Meno male che c’e Mare Cognitum a riportarci nello spazio. Troppo “terrestri” siamo stati fino ad adesso, con le altre puntate della nostra rassegna sullo zodiaco imperniate più che altro sulle caratteristiche umane e psicologiche attribuite ai vari segni.
Qua invece si vola alto, altissimo! Prossima fermata: il primo punto dell’Ariete...
Torno a parlare volentieri di Mare Cognitum a poco più di un anno dall’uscita dell’ottimo “Wanderers: Astronomy of the Nine”, bel doppio album scritto e realizzato a quattro mani con il compagno di merende Spectral Lore. Mi ricordo bene quell’album perché fu il primo che ascoltai con sufficiente tranquillità dopo la nascita di mio figlio.
Come tutti i neo-genitori la cui esistenza viene sconvolta dall’avvento del primo figlio, pure il sottoscritto si è ritrovato di colpo in una dimensione caotica fatta di mancanza di sonno e di impegni incalzanti: un annebbiamento mentale in cui gli automatismi interiori sembrano prevalere sui processi mentali coscienti. Era anche l’inizio della fase acuta della pandemia: lockdown, home-working, una condizione di isolamento sospesa fra sogno e (dura) realtà. Con tutte le dimensioni della vita spalmate in pochi metri quadrati e il tempo iper-compresso fra responsabilità inedite e problem solving pressante, mantenere la lucidità mentale non è stato semplice, ma ancora più difficile è stato trovare un momento per se stessi. Ma superato il caos ingovernabile dei primi giorni, raggiunto il bimbo una sorta di vaga regolarità nelle esigenze vitali, certe parentesi pomeridiane di relativa calma hanno coinciso con la possibilità di inforcare un paio di cuffie e sostare al pc, sempre pronto a reagire al primo segnale di “allarme”.
La premiata ditta Spectral Lore/Mare Cognitum fu la prima mano amica: la loro musica, un portale attraverso cui riuscii ad evadere dalle complicazioni della mia esistenza di allora per poter accedere in luoghi ampi e ristoratori. In quell’opera si parlava dei pianeti del sistema solare e il potere estraniante di quella musica era tale che per davvero ti sentivi anni luce lontano dai tuoi guai.
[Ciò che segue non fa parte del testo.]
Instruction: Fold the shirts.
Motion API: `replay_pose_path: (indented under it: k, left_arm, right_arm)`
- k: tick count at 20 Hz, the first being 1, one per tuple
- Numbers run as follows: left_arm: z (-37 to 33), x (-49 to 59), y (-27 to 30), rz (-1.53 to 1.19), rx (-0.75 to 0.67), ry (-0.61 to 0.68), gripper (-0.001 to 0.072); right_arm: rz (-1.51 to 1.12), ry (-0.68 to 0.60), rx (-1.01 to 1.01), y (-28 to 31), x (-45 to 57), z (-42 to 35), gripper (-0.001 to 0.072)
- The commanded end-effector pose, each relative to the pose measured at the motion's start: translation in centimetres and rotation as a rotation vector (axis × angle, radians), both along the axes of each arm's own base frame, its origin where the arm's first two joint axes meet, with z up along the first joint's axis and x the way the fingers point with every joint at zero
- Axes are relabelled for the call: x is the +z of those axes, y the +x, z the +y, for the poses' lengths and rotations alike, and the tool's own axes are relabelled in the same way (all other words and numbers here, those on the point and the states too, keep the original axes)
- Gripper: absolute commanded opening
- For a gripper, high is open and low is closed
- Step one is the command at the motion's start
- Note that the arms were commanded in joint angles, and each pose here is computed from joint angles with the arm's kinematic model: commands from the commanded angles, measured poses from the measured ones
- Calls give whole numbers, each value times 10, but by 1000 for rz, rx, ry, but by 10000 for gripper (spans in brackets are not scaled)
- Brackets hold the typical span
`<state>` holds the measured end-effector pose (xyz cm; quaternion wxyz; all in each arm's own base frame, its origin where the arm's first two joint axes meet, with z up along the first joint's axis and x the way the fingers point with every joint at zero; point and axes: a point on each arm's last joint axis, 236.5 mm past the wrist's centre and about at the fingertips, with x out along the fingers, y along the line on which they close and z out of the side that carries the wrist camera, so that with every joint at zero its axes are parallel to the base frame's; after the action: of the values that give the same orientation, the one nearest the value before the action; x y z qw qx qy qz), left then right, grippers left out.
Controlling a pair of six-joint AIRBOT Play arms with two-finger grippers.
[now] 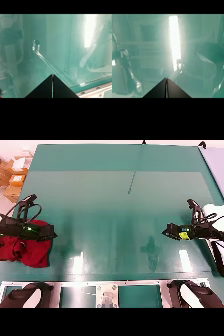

Ad un anno di distanza, la pandemia è ancora fra di noi (chi l’avrebbe detto, allora) e certo un’escursione tra le stelle con Jacob Buczarski non si nega nemmeno a questo giro. Si parla di Ariete, l'avrete capito. Peraltro questo è il segno zodiacale di mio figlio, il cui primo compleanno ricade proprio oggi. E quale miglior modo per festeggiarlo se non parlando del sublime atmospheric black metal di Mare Cognitum?
Facciamo un passo indietro e torniamo al 2016, anno di uscita di “Luminiferous Aether", in cui è inclusa la qui presente “The First Point of Aries”. Due parole di presentazione su quello che è stato il quarto full-lengh del progetto: dei cinque brani in scaletta, solo la bellissima opener “Heliacal Rising” (che funge da introduzione) si abbandona a tempi pacati ed alle dilatazioni sonore di certo shoegaze. I quatto brani rimanenti, invece, parlano il linguaggio di un impetuoso black metal che non ammette grandi pause riflessive, dove la vera mattatrice è la chitarra solista: fluida, fantasiosa e sorretta da una tecnica esecutiva ben al di sopra della media delle misantropiche one-man band in circolazione. Al termine dei cinquanta minuti di ascolto, mente e fisico saranno messi a dura prova, questo è certo: forse troppe sono le intuizioni melodiche e l’intensità messe in ogni singolo giro di orologio. E se il Nostro ama indugiare sugli stessi stilemi, spaziando relativamente poco a livello di modalità espressive, lo scusiamo per il suo invidiabile talento compositivo.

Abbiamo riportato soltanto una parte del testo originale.